→ WHAT IS BEING ASKED: Restate every line of the material, word for word.

- - - - -

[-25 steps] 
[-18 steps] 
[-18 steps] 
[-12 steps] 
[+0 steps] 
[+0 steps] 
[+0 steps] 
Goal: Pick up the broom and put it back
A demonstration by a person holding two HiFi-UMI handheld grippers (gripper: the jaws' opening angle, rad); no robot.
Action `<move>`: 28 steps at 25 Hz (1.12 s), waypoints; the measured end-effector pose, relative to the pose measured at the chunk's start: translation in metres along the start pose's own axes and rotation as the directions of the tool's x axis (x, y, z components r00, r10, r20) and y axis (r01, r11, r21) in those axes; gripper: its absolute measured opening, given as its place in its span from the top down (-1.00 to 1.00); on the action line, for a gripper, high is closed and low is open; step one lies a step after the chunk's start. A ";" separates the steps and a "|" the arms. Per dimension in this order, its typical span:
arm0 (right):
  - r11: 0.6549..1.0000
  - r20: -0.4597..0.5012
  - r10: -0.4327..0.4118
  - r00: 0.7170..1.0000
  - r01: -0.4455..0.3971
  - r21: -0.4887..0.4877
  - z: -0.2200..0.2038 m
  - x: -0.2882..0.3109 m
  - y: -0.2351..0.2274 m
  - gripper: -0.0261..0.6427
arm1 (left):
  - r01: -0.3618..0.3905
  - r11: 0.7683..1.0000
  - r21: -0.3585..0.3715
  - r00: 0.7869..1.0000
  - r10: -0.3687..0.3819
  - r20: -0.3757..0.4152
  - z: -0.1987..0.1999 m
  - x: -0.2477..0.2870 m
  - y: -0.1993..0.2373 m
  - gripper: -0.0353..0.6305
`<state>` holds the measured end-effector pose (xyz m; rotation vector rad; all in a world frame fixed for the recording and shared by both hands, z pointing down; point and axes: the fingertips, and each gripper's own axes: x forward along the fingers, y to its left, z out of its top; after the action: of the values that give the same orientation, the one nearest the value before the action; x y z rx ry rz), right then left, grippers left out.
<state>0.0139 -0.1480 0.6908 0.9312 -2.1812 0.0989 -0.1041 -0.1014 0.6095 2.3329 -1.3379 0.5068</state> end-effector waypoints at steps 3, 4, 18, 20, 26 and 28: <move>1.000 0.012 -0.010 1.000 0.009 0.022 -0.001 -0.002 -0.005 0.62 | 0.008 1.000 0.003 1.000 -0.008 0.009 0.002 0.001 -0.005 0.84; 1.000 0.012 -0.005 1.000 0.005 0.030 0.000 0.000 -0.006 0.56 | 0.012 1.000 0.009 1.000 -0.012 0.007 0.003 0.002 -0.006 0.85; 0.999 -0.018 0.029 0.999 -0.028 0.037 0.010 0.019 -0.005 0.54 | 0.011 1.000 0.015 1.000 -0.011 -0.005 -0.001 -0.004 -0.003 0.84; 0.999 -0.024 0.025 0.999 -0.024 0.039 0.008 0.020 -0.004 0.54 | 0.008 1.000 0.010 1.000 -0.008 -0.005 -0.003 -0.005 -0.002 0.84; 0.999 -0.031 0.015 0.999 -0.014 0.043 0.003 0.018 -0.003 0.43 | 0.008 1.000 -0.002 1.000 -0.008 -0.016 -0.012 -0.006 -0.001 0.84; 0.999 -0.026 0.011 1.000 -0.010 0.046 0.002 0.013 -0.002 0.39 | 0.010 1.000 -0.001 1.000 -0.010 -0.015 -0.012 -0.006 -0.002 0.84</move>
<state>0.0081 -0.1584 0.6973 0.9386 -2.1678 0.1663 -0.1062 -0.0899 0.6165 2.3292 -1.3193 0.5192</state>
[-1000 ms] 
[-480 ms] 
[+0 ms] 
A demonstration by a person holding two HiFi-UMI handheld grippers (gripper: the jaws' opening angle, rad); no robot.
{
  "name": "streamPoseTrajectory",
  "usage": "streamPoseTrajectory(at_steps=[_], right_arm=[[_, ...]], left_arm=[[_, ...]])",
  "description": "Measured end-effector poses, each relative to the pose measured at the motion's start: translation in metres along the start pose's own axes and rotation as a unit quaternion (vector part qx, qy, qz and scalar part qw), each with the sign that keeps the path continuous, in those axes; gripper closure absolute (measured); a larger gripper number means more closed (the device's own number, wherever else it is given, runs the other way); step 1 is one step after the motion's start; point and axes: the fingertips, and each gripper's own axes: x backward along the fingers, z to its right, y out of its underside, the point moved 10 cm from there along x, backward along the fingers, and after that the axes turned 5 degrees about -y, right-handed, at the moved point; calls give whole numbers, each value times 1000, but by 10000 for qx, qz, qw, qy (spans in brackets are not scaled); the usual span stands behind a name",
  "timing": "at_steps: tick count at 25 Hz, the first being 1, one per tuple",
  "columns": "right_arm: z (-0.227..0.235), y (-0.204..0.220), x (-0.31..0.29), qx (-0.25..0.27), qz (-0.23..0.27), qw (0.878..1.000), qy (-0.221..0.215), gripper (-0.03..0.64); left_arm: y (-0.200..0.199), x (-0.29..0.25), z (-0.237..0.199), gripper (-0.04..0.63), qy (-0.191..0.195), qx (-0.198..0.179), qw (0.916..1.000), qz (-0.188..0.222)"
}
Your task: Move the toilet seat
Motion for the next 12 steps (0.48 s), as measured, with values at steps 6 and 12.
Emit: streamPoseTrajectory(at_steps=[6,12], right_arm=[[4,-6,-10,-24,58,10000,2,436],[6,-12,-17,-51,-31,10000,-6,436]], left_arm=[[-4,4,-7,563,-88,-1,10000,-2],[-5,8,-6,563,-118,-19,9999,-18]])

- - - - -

→ WRITTEN ANSWER:
[-25 steps] 
[-18 steps] 
[-18 steps] 
[-12 steps] 
[+0 steps] 
[+0 steps] 
[+0 steps] 
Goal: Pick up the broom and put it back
A demonstration by a person holding two HiFi-UMI handheld grippers (gripper: the jaws' opening angle, rad); no robot.
Action `<move>`: 28 steps at 25 Hz (1.12 s), waypoints; the measured end-effector pose, relative to the pose measured at the chunk's start: translation in metres along the start pose's own axes and rotation as the directions of the tool's x axis (x, y, z components r00, r10, r20) and y axis (r01, r11, r21) in those axes; gripper: its absolute measured opening, given as its place in its span from the top down (-1.00 to 1.00); on the action line, for a gripper, high is closed and low is open; step one lies a step after the chunk's start. A ";" separates the steps and a "|" the arms. Per dimension in this order, its typical span:
arm0 (right):
  - r11: 0.6549..1.0000
  - r20: -0.4597..0.5012
  - r10: -0.4327..0.4118
  - r00: 0.7170..1.0000
  - r01: -0.4455..0.3971
  - r21: -0.4887..0.4877
  - z: -0.2200..0.2038 m
  - x: -0.2882..0.3109 m
  - y: -0.2351..0.2274 m
  - gripper: -0.0261..0.6427
arm1 (left):
  - r01: -0.3618..0.3905
  - r11: 0.7683..1.0000
  - r21: -0.3585..0.3715
  - r00: 0.7869..1.0000
  - r10: -0.3687..0.3819
  - r20: -0.3757..0.4152
  - z: -0.1987..0.1999 m
  - x: -0.2477..0.2870 m
  - y: -0.1993..0.2373 m
  - gripper: -0.0353..0.6305
`<state>` holds the measured end-effector pose (xyz m; rotation vector rad; all in a world frame fixed for the recording and shared by both hands, z pointing down; point and axes: the fingertips, and each gripper's own axes: x forward along the fingers, y to its left, z out of its top; after the action: of the values that give the same orientation, the one nearest the value before the action; x y z rx ry rz), right then left, grippers left out.
<state>0.0139 -0.1480 0.6908 0.9312 -2.1812 0.0989 -0.1041 -0.1014 0.6095 2.3329 -1.3379 0.5068</state> end-effector waypoints at steps 3, 4, 18, 20, 26 and 28: <move>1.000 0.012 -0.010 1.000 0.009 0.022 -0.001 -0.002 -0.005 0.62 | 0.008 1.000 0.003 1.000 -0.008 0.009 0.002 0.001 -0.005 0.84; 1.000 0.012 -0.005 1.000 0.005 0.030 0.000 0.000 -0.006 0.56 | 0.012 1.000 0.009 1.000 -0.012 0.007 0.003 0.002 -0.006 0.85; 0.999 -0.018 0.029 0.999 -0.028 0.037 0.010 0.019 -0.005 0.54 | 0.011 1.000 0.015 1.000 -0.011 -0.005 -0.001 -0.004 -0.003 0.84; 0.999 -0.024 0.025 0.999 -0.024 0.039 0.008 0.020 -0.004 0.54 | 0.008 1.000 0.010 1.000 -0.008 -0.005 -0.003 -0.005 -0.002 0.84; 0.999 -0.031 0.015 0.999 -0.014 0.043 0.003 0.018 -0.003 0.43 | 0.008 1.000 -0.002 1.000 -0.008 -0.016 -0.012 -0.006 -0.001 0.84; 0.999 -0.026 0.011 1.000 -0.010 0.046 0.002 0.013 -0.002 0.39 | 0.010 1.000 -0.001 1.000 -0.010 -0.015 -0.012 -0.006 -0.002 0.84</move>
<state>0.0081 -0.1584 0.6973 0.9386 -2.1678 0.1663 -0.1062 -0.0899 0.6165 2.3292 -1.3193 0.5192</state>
[-1000 ms] 
[-480 ms] 
[+0 ms] 
A demonstration by a person holding two HiFi-UMI handheld grippers (gripper: the jaws' opening angle, rad); no robot.
{
  "name": "streamPoseTrajectory",
  "usage": "streamPoseTrajectory(at_steps=[_], right_arm=[[_, ...]], left_arm=[[_, ...]])",
  "description": "Measured end-effector poses, each relative to the pose measured at the motion's start: translation in metres along the start pose's own axes and rotation as a unit quaternion (vector part qx, qy, qz and scalar part qw), each with the sign that keeps the path continuous, in those axes; gripper closure absolute (measured); a larger gripper number means more closed (the device's own number, wherever else it is given, runs the other way); step 1 is one step after the motion's start; point and axes: the fingertips, and each gripper's own axes: x backward along the fingers, z to its right, y out of its underside, the point moved 10 cm from there along x, backward along the fingers, and after that the axes turned 5 degrees about -y, right-handed, at the moved point; calls give whole numbers, each value times 1000, but by 10000 for qx, qz, qw, qy (spans in brackets are not scaled); the usual span stands behind a name",
  "timing": "at_steps: tick count at 25 Hz, the first being 1, one per tuple",
  "columns": "right_arm: z (-0.227..0.235), y (-0.204..0.220), x (-0.31..0.29), qx (-0.25..0.27), qz (-0.23..0.27), qw (0.878..1.000), qy (-0.221..0.215), gripper (-0.03..0.64); left_arm: y (-0.200..0.199), x (-0.29..0.25), z (-0.237..0.199), gripper (-0.04..0.63), qy (-0.191..0.195), qx (-0.198..0.179), qw (0.916..1.000), qz (-0.188..0.222)"
}
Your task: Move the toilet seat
Motion for the next 12 steps (0.48 s), as measured, with values at steps 6 and 12.
Emit: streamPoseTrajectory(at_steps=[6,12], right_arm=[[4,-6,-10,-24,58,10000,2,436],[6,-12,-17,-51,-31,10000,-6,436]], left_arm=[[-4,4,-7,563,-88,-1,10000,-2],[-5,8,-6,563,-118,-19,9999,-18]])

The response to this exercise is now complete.